Say how many of the lines below include the word "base". Only the number should be given.

RECORDS SHOWN Start Marker

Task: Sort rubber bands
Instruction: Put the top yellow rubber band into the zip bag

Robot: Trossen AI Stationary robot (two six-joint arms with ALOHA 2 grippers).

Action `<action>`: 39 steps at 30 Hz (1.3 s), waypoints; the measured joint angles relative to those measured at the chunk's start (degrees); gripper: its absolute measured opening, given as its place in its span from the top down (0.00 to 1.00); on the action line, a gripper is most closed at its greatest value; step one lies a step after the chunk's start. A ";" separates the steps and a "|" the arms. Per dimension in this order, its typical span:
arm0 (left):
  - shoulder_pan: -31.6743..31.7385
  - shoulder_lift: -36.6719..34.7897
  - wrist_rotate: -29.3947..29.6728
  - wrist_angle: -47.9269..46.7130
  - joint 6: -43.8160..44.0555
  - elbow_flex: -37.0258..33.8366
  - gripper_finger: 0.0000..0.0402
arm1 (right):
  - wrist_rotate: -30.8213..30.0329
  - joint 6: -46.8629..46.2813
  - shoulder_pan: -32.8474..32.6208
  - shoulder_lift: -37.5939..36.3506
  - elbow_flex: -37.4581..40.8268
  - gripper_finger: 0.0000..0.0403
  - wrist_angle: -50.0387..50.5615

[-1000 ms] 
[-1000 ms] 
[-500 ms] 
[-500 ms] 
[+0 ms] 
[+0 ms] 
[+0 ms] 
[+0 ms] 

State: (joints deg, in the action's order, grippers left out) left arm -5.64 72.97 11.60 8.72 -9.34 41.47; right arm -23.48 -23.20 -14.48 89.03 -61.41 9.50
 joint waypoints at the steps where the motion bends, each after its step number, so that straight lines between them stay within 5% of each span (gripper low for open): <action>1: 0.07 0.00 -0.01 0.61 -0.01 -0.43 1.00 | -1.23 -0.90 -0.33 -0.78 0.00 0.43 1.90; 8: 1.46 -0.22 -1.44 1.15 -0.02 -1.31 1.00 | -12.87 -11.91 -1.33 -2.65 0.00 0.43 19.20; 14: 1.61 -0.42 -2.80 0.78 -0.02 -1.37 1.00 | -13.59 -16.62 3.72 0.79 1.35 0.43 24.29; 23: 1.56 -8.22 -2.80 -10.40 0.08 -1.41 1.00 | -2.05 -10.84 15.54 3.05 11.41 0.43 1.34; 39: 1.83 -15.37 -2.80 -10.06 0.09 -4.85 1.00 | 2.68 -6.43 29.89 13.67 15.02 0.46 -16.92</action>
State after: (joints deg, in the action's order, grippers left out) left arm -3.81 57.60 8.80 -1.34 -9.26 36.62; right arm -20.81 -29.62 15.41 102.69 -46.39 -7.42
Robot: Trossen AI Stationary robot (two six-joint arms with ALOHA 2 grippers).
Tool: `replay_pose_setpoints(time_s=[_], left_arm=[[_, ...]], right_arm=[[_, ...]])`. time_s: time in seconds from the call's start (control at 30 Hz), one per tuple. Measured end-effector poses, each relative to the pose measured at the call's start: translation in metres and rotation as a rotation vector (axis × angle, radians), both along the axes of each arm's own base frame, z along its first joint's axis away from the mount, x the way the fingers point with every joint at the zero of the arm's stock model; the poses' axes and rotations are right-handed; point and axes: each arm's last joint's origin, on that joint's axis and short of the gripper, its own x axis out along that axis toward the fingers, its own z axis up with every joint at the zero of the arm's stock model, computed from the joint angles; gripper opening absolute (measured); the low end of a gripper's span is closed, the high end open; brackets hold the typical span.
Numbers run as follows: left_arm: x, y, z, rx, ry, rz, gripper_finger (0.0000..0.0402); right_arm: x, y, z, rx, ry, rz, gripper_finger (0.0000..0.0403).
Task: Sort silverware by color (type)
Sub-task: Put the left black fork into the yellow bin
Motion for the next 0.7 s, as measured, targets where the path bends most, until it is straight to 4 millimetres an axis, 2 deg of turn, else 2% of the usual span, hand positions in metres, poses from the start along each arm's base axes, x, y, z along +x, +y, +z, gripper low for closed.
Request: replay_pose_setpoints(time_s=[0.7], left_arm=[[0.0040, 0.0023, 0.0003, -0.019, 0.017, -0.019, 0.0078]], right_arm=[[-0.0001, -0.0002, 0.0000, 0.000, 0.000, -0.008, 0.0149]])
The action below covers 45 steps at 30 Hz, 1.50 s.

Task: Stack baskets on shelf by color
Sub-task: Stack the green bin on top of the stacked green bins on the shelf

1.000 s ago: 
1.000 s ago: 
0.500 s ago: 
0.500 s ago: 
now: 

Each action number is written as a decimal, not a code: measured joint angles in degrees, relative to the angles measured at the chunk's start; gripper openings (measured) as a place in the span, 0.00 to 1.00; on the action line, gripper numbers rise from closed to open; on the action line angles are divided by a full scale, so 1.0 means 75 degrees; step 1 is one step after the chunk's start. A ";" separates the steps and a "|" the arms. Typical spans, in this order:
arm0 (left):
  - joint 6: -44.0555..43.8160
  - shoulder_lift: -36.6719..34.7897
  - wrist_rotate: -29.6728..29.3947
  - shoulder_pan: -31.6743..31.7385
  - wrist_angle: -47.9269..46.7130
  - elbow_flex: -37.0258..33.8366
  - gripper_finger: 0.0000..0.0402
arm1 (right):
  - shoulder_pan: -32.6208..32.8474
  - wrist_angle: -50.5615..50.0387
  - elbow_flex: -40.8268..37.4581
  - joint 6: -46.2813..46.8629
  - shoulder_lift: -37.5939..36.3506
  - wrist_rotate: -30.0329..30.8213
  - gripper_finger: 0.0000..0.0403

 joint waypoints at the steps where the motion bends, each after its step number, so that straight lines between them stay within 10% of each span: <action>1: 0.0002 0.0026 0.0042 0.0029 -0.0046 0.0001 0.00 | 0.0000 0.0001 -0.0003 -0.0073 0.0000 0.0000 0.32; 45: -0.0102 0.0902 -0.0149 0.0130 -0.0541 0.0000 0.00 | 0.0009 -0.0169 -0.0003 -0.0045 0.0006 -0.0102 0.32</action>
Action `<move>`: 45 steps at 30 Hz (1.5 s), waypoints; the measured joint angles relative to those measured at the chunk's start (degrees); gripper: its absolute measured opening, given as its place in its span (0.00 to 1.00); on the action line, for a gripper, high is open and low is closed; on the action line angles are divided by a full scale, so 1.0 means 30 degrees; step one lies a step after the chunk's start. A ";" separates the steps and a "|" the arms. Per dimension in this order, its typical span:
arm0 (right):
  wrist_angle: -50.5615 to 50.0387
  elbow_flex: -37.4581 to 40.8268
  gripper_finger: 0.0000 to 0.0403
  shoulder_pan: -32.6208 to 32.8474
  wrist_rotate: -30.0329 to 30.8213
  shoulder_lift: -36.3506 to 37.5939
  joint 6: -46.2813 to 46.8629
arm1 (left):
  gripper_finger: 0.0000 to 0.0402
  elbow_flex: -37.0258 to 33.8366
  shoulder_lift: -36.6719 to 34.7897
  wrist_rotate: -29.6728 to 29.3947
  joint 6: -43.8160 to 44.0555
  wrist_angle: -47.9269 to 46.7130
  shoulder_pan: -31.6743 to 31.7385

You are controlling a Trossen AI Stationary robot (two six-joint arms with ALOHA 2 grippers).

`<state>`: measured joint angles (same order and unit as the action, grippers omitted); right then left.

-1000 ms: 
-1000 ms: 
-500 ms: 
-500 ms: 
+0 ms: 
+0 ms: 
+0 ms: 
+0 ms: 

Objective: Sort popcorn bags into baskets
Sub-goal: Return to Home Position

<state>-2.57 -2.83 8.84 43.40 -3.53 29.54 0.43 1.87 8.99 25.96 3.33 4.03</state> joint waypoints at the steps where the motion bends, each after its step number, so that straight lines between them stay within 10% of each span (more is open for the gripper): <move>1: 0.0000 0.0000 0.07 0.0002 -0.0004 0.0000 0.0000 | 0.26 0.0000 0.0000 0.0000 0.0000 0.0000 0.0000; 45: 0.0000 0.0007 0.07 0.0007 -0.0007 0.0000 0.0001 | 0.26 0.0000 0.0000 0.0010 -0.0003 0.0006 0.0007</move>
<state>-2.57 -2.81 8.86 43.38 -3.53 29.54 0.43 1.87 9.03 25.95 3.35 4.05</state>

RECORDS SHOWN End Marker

- _ANSWER SPACE_: 2